Observability & Logging

Duration: 55 minutes
Format: Hands-on observability configuration

The Scenario

Something’s wrong with your cluster. How do you know? Where do you look? If you can’t answer that in 30 seconds, your observability stack isn’t ready for production.

In this module you’ll explore the metrics and alerting that’s already running (Prometheus, Alertmanager), set up a logging pipeline (Loki, Vector) so you can actually search logs, and deploy distributed tracing (OpenTelemetry, Tempo) to follow requests across services.

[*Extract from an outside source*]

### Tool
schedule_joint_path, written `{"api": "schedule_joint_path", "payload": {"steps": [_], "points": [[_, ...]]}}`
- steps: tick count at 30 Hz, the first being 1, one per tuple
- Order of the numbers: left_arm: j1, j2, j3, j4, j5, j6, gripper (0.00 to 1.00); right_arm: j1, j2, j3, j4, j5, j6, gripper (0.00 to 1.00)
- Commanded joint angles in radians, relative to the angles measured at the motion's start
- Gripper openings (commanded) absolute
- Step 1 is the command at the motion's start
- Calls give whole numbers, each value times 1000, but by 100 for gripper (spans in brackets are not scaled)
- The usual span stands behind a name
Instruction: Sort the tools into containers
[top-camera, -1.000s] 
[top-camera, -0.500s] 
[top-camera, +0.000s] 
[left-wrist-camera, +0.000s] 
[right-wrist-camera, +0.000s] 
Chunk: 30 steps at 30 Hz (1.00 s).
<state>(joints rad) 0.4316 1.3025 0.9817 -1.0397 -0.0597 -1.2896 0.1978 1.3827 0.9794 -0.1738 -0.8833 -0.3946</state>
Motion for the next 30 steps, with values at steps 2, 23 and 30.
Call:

OpenShift Monitoring Architecture
If you were logged in as a different user in a previous module, log back in as admin. Console: Username {openshift_cluster_admin_username} / Password {openshift_cluster_admin_password}. Terminal: oc login -u {openshift_cluster_admin_username} -p {openshift_cluster_admin_password}

Built-in Metrics with Prometheus

OpenShift ships with a fully managed Prometheus stack - no installation required. It collects metrics from every component in the cluster.

Explore Cluster Metrics

View the Prometheus pods that are already running:

oc get pods -n openshift-monitoring -l app.kubernetes.io/name=prometheus

Query cluster CPU usage using the console metrics viewer:

  1. Switch to the OCP Console tab

  2. Navigate to Observe → Metrics

  3. Enter the query: cluster:cpu_usage_cores:sum

  4. Click Run Queries

You’ll see a time-series graph showing cluster CPU usage over time - far more useful than a point-in-time number.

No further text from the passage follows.